Una asombrosa serenidad se había extendido en su interior. No estaba muy seguro de lo que había pasado, excepto que en su sueño había hecho frente a los incidentes del bosque de Khyntor. Se había enfrentado a la verdad de lo que había hecho y lo que no había hecho allí, había comprendido, de un modo indefinible con palabras, que era absurdo flagelarse durante toda la vida por un aislado acto de descuido e insensible estupidez, que había llegado el momento de olvidar las autoacusaciones y proseguir con la tarea de su vida. El proceso de perdonarse ya había empezado. Había llegado a Suvrael para que le purgaran y en cierto sentido lo había logrado. Y debía agradecimiento a Barjazid por ese favor.
—Tal vez pude salvarla, tal vez —dijo a Barjazid—. Pero mis pensamientos estaban en otra parte, y en mi estupidez pasé por alto a la mujer para cobrar mi presa. Pero revolcarse en sentimientos de culpabilidad no es una expiación provechosa, ¿eh, Barjazid? Los muertos están muertos. Debo ofrecer mis servicios a los vivos. Vamos, dé la vuelta a este flotador e iniciemos el regreso a Tolaghai.
—¿Y su visita a las tierras de pasto? ¿Y Ghyzyn Kor?
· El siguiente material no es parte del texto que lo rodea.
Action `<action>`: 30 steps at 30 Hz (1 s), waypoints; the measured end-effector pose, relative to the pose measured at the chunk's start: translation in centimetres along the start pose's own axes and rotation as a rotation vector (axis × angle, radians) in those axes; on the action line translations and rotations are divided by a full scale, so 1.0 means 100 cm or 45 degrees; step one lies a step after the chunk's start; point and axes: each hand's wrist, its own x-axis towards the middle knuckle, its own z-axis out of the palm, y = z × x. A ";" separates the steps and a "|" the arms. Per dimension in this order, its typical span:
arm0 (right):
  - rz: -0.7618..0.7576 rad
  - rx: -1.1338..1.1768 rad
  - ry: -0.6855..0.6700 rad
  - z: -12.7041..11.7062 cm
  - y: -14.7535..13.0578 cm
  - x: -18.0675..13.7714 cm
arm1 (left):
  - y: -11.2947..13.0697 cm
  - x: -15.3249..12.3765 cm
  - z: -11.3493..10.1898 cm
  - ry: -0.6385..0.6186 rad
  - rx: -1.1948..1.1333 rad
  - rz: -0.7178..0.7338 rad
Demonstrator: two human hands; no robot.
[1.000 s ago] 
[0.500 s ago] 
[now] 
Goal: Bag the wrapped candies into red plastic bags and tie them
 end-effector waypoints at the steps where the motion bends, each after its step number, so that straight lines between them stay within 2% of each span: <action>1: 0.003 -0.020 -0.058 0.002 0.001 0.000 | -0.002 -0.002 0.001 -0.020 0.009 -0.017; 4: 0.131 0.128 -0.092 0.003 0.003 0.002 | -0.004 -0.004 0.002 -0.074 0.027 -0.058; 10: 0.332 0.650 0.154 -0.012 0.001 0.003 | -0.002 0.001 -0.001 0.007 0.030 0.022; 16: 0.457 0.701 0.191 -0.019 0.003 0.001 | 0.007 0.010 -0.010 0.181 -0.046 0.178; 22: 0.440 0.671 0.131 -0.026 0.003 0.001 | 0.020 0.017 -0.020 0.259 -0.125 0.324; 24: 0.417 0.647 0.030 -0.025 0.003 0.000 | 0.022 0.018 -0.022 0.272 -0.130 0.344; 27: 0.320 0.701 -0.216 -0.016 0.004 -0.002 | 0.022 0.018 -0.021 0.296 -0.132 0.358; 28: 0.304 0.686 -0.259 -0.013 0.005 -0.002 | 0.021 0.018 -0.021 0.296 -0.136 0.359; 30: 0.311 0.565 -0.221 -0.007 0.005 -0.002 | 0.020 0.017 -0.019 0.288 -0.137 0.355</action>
—Una misión ridícula. Ya no tiene importancia. Reducción de la producción de carne, desequilibrios comerciales… Estos problemas ya están resueltos. Lléveme a Tolaghai.
—¿Y después?
—Usted me acompañará al Monte del Castillo. Para hacer una demostración de su juguete ante la Corona.
—¡No! —gritó Barjazid, horrorizado. Estaba sinceramente asustado por primera vez desde que Dekkeret le conocía—. Le suplico…
—¿Padre? —dijo Dinitak.
Bajo el sol de mediodía, el joven parecía envuelto en luz. Había una desbordante y fiera expresión de orgullo en su semblante.